Kolaborasi Antar Stakeholder Wujudkan Industri Vape yang Ramah Lingkungan

Minggu lalu, Hari Tanpa Tembakau Sedunia 2022 diramaikan dengan masalah sampah karena munculnya argumen bahwa puntung rokok sangat mencemari alam. Bukan cuma rokok konvensional, produk turunan tembakau seperti rokok elektrik juga dianggap membawa limbah yang merugikan lingkungan. 

Argumen ini muncul karena kemunculan diskusi mengenai produk vape close system dan disposable pod yang sulit untuk didaur ulang di tengah-tengah publik. Hal ini disampaikan oleh Nancy, selaku Direktur Eksekutif dari The Coalition of Asia Pacific Tobacco Harm Reduction Advocate (CAPHRA). CAPHRA merupakan sebuah aliansi pendukung Tobacco Harm Reduction dengan organisasi-organisasi di kawasan Asia Pacific yang bertujuan untuk mengedukasi dan mewakili suara konsumen. 
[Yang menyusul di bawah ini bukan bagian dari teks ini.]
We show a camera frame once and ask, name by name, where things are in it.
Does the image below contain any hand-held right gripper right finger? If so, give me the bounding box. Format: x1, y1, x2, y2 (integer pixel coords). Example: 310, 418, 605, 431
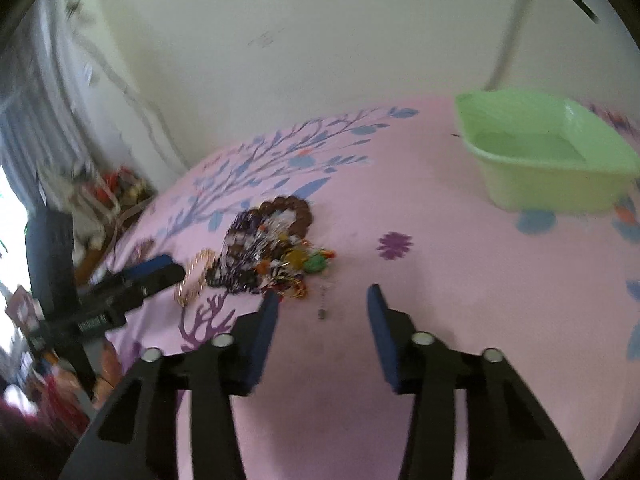
366, 283, 586, 480

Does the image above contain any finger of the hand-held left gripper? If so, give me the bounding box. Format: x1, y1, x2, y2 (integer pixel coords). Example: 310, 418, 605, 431
116, 254, 174, 284
141, 264, 187, 299

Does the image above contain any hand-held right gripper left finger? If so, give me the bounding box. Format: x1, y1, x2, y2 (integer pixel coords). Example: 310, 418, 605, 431
59, 291, 281, 480

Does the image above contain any gold chain bracelet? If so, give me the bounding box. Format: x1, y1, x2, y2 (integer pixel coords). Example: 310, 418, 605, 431
174, 249, 218, 307

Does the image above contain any pile of mixed jewelry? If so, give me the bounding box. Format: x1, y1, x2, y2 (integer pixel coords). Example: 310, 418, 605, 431
205, 200, 337, 302

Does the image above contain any large brown bead bracelet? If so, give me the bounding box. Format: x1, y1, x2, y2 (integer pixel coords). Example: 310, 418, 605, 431
245, 197, 314, 241

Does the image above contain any green plastic basin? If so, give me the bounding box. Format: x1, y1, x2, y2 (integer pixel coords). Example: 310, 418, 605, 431
455, 89, 640, 213

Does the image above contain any brown cardboard box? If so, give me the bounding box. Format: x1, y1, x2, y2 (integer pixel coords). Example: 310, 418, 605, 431
4, 284, 48, 333

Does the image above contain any pink floral bedsheet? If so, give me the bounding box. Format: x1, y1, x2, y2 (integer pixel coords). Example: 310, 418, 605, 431
102, 94, 640, 480

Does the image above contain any grey curtain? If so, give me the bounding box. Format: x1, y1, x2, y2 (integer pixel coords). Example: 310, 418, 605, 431
0, 0, 101, 201

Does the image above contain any pile of strapped boxes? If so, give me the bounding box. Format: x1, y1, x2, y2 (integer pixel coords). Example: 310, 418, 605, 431
75, 165, 157, 261

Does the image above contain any black wall cable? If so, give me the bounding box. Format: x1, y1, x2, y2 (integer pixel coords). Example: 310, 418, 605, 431
67, 0, 191, 173

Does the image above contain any grey wall cable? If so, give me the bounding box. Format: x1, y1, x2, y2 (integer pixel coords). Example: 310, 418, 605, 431
485, 0, 538, 93

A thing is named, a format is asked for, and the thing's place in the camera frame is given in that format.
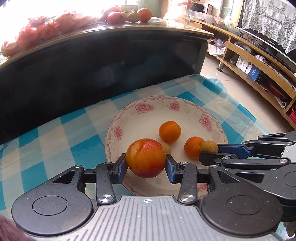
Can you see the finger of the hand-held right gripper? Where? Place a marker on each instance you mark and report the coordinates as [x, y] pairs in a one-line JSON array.
[[209, 158], [233, 150]]

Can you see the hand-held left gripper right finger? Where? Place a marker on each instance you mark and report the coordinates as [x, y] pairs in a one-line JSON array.
[[170, 173]]

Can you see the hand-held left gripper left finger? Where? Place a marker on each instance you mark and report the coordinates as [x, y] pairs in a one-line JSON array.
[[120, 176]]

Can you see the small orange tangerine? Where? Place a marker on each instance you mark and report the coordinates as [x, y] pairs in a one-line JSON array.
[[169, 131], [193, 147]]

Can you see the red orange peach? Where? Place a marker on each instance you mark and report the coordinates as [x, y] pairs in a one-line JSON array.
[[145, 157]]

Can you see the white floral plate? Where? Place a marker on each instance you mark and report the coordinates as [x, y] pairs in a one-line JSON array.
[[143, 122]]

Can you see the person's left forearm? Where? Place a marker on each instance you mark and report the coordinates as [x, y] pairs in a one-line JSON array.
[[9, 229]]

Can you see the blue white checkered tablecloth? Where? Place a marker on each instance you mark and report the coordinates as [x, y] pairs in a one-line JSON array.
[[69, 139]]

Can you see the wooden television stand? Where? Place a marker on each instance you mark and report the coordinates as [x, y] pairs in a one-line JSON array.
[[249, 76]]

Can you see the blue box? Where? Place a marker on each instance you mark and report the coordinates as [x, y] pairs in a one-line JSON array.
[[255, 73]]

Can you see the white box with dark dots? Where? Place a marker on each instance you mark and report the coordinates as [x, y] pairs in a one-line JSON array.
[[242, 64]]

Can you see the white paper bundle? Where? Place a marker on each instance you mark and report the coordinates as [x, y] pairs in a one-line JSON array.
[[216, 47]]

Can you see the black television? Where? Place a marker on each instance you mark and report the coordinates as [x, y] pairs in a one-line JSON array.
[[270, 46]]

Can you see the white lace cloth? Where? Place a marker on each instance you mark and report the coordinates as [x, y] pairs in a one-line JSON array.
[[270, 20]]

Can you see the dark woven basket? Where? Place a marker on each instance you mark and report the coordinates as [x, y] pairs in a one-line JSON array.
[[197, 6]]

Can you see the yellow brown fruit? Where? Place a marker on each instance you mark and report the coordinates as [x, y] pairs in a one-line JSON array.
[[133, 17]]

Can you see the pink plastic bag of fruit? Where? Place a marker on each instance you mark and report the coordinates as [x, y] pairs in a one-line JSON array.
[[46, 27]]

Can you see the small picture frame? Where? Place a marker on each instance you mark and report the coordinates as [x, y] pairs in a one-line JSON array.
[[210, 9]]

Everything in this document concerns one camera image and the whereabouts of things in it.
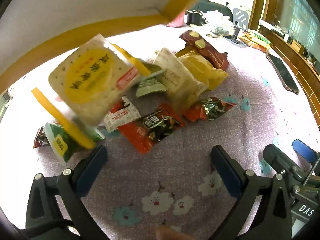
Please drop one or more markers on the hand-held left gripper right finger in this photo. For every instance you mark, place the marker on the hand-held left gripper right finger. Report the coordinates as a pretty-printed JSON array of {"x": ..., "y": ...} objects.
[{"x": 225, "y": 172}]

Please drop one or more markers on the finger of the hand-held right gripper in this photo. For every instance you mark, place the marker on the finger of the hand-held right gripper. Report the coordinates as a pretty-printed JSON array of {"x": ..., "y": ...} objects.
[
  {"x": 276, "y": 157},
  {"x": 303, "y": 150}
]

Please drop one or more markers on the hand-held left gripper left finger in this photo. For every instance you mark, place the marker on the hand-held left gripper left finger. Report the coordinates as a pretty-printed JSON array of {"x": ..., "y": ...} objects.
[{"x": 92, "y": 170}]

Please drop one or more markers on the red and white snack packet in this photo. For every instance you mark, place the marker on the red and white snack packet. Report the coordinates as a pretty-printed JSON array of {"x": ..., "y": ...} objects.
[{"x": 121, "y": 117}]

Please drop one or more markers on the dark red candy packet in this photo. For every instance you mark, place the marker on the dark red candy packet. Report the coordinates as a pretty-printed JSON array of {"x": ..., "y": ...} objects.
[{"x": 41, "y": 137}]

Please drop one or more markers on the red and black snack packet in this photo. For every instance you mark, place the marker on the red and black snack packet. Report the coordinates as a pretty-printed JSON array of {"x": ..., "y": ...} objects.
[
  {"x": 150, "y": 130},
  {"x": 210, "y": 108}
]

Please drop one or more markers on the cracker packet yellow label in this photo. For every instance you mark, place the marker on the cracker packet yellow label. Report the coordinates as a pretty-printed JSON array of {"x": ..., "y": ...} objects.
[{"x": 87, "y": 85}]

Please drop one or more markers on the pale green snack packet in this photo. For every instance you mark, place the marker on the pale green snack packet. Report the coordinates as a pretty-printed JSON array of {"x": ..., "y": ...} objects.
[{"x": 150, "y": 86}]

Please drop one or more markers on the yellow snack packet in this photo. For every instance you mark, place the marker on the yellow snack packet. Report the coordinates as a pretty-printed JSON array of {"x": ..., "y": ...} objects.
[{"x": 205, "y": 72}]

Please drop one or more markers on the white foam box yellow tape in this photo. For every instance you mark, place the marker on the white foam box yellow tape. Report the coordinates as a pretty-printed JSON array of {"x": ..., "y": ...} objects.
[{"x": 75, "y": 5}]

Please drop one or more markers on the person's left hand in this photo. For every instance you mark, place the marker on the person's left hand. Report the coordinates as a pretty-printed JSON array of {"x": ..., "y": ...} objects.
[{"x": 172, "y": 234}]

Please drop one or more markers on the purple floral tablecloth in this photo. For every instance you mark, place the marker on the purple floral tablecloth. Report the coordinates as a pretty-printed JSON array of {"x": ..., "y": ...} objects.
[{"x": 187, "y": 142}]

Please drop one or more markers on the black smartphone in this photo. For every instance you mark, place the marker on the black smartphone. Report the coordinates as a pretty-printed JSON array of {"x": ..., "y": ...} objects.
[{"x": 282, "y": 73}]

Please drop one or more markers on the beige snack packet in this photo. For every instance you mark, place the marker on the beige snack packet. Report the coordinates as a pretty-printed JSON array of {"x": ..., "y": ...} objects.
[{"x": 175, "y": 80}]

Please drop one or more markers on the orange snack packet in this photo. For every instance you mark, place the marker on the orange snack packet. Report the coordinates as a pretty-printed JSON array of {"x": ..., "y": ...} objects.
[{"x": 253, "y": 40}]

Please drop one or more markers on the dark red chips packet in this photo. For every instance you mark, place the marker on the dark red chips packet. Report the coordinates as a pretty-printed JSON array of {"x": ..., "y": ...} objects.
[{"x": 210, "y": 51}]

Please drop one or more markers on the wooden framed glass partition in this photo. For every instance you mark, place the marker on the wooden framed glass partition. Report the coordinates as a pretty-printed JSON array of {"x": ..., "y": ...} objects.
[{"x": 295, "y": 17}]

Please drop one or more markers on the grey phone stand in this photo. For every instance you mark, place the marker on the grey phone stand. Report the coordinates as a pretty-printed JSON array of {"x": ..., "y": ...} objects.
[{"x": 240, "y": 17}]

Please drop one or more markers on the clear plastic bag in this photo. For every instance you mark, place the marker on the clear plastic bag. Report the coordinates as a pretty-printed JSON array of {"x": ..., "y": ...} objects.
[{"x": 217, "y": 21}]

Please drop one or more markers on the pink knitted cup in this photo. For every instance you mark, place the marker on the pink knitted cup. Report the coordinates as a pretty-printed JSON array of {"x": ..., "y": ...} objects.
[{"x": 176, "y": 22}]

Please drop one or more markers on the black container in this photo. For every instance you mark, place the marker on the black container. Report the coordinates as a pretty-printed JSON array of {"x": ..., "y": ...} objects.
[{"x": 195, "y": 17}]

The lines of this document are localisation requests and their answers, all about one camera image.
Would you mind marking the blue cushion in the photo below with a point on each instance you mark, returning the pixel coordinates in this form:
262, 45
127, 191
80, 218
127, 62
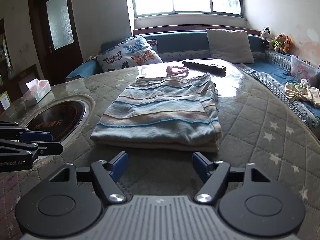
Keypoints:
82, 70

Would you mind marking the orange plush toy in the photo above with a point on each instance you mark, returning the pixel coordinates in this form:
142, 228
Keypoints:
287, 46

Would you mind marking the blue striped shirt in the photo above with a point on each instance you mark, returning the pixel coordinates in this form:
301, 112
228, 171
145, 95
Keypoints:
155, 110

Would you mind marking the bear plush toy green vest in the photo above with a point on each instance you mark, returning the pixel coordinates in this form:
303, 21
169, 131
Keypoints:
278, 42

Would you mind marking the blue sofa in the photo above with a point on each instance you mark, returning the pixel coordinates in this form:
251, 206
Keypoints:
270, 72

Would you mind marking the pink tissue box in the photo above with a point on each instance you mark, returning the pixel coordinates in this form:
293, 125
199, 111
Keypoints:
40, 92

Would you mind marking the butterfly print pillow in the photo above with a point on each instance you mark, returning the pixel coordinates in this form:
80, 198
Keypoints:
130, 52

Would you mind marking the clear plastic storage box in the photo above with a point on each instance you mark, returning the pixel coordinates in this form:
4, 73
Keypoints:
302, 72

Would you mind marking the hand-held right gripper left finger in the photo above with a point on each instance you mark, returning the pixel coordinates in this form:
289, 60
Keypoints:
118, 165

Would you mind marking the black remote control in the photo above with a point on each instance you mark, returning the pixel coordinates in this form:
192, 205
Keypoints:
205, 65

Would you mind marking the dark wooden cabinet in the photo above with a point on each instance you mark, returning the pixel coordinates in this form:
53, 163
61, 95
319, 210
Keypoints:
15, 80

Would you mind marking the dark door with frosted glass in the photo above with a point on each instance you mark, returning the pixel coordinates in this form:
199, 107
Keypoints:
67, 60

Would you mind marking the beige cloth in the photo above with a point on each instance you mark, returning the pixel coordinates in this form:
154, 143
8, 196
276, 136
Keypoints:
315, 96

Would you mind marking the round built-in hotplate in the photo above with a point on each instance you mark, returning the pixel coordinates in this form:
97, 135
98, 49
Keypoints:
55, 120

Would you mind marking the plain beige pillow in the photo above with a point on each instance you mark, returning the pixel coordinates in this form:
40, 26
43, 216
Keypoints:
230, 45

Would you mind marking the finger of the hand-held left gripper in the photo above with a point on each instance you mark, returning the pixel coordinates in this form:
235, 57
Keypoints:
50, 148
37, 136

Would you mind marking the pink hair scrunchie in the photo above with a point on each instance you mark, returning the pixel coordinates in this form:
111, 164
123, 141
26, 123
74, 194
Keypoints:
172, 69

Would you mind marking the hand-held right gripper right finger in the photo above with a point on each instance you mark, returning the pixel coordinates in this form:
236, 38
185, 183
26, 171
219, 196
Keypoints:
201, 166

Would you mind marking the panda plush toy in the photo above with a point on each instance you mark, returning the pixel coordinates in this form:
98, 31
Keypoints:
266, 33

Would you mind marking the floral light cloth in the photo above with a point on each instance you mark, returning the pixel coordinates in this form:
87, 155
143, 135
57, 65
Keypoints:
296, 91

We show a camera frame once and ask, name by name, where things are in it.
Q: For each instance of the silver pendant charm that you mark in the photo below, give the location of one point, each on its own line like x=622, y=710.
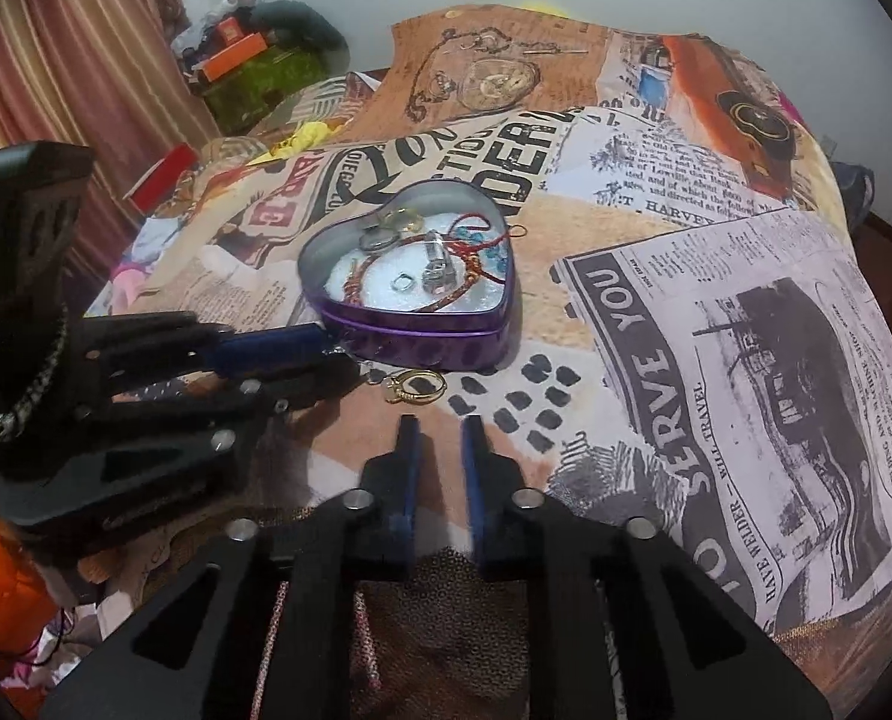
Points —
x=438, y=266

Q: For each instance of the newspaper print blanket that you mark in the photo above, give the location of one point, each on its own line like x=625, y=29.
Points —
x=716, y=315

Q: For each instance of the small thin hoop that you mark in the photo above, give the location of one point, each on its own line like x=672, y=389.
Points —
x=519, y=229

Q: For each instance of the dark backpack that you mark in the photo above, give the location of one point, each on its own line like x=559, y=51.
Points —
x=855, y=195

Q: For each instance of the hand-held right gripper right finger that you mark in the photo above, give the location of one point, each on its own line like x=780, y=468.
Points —
x=476, y=480

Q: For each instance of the red and white box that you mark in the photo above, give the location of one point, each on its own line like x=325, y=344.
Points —
x=162, y=176

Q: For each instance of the yellow round object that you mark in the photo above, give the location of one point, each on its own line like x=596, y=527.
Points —
x=543, y=7

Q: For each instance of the grey green plush pillow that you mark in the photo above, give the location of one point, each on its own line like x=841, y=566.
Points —
x=303, y=30

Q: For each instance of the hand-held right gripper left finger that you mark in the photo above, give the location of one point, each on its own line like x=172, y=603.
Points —
x=410, y=465

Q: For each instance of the small red box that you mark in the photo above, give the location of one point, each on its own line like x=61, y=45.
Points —
x=228, y=30

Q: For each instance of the purple heart-shaped tin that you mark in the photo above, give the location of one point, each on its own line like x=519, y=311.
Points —
x=416, y=337

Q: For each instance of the striped brown curtain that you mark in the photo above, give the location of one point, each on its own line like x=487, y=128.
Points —
x=63, y=52

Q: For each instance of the gold jewellery pile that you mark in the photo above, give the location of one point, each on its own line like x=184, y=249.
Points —
x=386, y=251

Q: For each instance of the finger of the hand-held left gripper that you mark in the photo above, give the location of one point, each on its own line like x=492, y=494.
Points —
x=266, y=349
x=191, y=435

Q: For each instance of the orange box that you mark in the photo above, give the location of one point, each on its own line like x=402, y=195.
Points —
x=228, y=58

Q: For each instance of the pile of white toys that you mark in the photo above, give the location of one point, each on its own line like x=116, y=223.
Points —
x=206, y=19

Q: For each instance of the striped orange cloth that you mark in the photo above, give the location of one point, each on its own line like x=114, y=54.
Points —
x=341, y=101

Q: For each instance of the yellow plush cloth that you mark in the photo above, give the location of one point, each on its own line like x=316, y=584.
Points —
x=307, y=136

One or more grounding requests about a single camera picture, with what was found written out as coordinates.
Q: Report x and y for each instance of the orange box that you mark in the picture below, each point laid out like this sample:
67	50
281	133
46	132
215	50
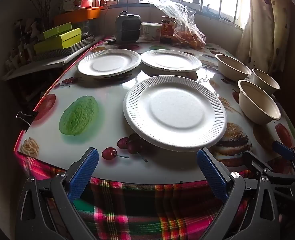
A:
82	15

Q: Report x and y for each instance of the small green box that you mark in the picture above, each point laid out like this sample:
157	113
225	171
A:
57	30

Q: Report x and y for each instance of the plaid blanket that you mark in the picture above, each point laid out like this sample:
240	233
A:
137	217

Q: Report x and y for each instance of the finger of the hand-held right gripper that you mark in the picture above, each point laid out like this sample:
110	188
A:
253	161
283	150

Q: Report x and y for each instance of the grey fan heater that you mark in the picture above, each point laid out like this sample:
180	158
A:
127	27

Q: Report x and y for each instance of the beige paper bowl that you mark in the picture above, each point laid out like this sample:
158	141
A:
265	80
231	66
257	100

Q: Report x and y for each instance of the cluster of small bottles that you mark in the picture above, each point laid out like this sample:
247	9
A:
20	47

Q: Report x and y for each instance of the food printed table cover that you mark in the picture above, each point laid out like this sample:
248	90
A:
87	85

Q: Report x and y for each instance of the red label glass jar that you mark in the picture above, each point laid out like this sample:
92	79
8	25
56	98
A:
168	30

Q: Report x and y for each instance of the white paper plate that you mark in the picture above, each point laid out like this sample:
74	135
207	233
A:
107	62
175	110
170	60

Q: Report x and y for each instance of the large green box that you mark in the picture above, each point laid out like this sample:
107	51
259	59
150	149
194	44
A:
60	42

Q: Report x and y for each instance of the plastic bag of oranges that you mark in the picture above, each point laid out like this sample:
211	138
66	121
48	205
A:
187	30

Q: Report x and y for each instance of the dry branches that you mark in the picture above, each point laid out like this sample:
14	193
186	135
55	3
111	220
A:
43	5

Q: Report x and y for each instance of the white plastic tub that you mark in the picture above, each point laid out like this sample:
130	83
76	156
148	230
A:
151	31

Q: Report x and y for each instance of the cream patterned curtain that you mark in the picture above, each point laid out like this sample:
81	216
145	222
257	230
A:
262	30

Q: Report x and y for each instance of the chevron patterned box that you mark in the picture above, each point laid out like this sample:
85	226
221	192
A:
62	52

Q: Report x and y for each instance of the white shelf board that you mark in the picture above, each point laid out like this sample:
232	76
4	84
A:
37	67

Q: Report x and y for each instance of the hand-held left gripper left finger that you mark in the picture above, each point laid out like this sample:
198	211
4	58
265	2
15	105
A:
83	172

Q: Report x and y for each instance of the black binder clip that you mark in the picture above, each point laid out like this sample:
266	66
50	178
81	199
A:
25	116

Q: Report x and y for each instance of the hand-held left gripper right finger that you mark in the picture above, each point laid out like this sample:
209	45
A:
212	172

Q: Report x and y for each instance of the black hook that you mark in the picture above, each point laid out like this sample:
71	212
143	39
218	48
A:
208	7

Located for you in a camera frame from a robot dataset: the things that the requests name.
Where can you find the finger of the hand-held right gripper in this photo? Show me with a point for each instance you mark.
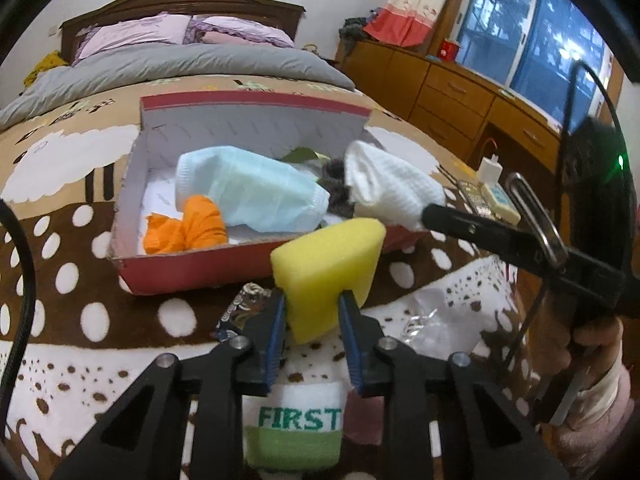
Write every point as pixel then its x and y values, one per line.
pixel 475 230

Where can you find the plain lilac pillow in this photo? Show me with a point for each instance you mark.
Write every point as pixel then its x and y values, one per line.
pixel 135 35

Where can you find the wooden dresser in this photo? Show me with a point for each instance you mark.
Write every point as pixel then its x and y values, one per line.
pixel 450 90

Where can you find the purple knit sock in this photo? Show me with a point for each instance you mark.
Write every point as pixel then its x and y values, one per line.
pixel 335 195

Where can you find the blue face mask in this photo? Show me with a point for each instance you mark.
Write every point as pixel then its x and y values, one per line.
pixel 250 185

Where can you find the brown white spotted blanket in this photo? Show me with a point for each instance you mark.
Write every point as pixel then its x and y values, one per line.
pixel 75 270

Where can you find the cream power strip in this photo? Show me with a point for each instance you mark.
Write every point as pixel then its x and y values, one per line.
pixel 500 202

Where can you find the red cardboard box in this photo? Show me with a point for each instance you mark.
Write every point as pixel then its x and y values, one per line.
pixel 200 265

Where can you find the small brown basket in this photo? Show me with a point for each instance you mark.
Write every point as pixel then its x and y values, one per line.
pixel 311 49

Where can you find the clear plastic bag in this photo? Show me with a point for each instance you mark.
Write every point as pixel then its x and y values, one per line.
pixel 425 320

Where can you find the window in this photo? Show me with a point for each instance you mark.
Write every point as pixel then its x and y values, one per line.
pixel 525 35

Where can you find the grey duvet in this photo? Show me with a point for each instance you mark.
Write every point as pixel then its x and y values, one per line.
pixel 200 62

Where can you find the dark clothes pile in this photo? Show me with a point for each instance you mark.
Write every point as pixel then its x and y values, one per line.
pixel 352 25

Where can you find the green satin ribbon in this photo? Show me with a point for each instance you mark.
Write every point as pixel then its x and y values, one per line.
pixel 300 155

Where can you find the orange cloth flower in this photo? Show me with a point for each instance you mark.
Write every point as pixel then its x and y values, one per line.
pixel 195 230

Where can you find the yellow knit cloth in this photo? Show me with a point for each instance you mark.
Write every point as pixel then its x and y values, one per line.
pixel 47 62

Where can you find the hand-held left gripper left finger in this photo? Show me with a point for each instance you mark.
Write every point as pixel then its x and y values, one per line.
pixel 272 345

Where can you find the patterned fabric pouch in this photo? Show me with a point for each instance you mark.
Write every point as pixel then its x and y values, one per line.
pixel 240 307

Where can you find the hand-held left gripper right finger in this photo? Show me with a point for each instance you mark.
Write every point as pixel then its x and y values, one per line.
pixel 350 340

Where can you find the dark wooden headboard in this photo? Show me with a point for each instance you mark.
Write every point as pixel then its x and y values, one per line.
pixel 200 2

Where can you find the white charger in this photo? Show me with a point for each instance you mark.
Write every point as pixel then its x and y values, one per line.
pixel 490 169

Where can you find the cream and red curtain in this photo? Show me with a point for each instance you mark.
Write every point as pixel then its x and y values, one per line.
pixel 410 10

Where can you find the yellow sponge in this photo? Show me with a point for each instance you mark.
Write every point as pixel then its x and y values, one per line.
pixel 325 265

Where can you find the metal spring clip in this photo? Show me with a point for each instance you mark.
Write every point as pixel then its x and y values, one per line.
pixel 550 240

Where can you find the lilac pillow with frill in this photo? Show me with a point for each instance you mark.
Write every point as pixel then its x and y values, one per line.
pixel 240 27

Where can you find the pink makeup sponge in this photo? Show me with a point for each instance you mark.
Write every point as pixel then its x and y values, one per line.
pixel 365 417

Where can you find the red cup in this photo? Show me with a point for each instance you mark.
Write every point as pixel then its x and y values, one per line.
pixel 448 50

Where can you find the white waffle cloth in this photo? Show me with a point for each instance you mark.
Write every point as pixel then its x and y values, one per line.
pixel 385 180

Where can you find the person's right hand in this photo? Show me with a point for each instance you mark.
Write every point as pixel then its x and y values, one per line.
pixel 597 350

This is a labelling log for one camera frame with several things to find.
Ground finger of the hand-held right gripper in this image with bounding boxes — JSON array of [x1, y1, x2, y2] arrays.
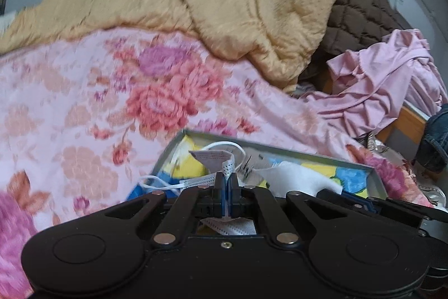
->
[[318, 188, 353, 207], [345, 196, 435, 228]]

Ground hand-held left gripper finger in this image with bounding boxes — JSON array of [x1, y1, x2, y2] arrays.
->
[[228, 176, 351, 248], [104, 172, 227, 249]]

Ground grey box with colourful picture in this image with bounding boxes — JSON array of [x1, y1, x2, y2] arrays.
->
[[126, 129, 389, 205]]

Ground white face mask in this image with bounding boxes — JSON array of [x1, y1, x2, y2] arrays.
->
[[139, 175, 216, 196], [189, 141, 258, 237]]

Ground white cloth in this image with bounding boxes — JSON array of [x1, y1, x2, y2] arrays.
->
[[252, 161, 344, 198]]

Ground grey drawstring pouch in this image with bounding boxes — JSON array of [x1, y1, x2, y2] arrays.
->
[[241, 154, 281, 177]]

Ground silver patterned cloth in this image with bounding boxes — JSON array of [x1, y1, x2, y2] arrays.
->
[[364, 134, 448, 208]]

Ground blue denim jeans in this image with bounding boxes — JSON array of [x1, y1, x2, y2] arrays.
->
[[418, 103, 448, 173]]

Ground pink garment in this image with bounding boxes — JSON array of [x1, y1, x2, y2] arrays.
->
[[301, 29, 448, 138]]

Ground pink floral bedspread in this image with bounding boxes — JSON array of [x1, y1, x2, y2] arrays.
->
[[0, 26, 414, 299]]

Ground brown quilted blanket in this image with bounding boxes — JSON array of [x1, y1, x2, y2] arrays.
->
[[297, 0, 407, 82]]
Menurutnya, selain baterai bekas pakai dari vaping device, masalah utama saat ini adalah tidak adanya kebijakan yang mendukung.  “Dalam hal ini, yang menjadi masalah adalah masih banyak negara yang tidak memiliki kebijakan yang jelas dan sistematis untuk mengatur proses daur ulang baterai, karena ini membutuhkan teknologi tinggi”, ujar Nancy pada sesi wawancara dengan Tim Inovasi Tembakau (24/05). 

Dari sisi industri pun Nancy melihat bahwa inisiatif dan kesadaran untuk melakukan memulai mengumpulkan sampah-sampah dari limbah vape itu berasal dari komunitas-komunitas kecil. Maka dari itu, peran korporasi besar untuk menginisiasi solusi pengelolaan limbah menjadi sangat penting karena mereka dapat memfasilitasi dengan teknologi yang canggih. Hal ini akan menjadi lebih baik jika mendapat dukungan kerangka regulasi yang jelas. 

“Dibutuhkan kolaborasi yang berkesinambungan antar pemangku kepentingan untuk bisa mendaur ulang sampah bekas vape ini. Terutama, yang harus berperan adalah para korporasi besar dan diatur oleh kebijakan pemerintah,” kata Nancy sebagai kesimpulan.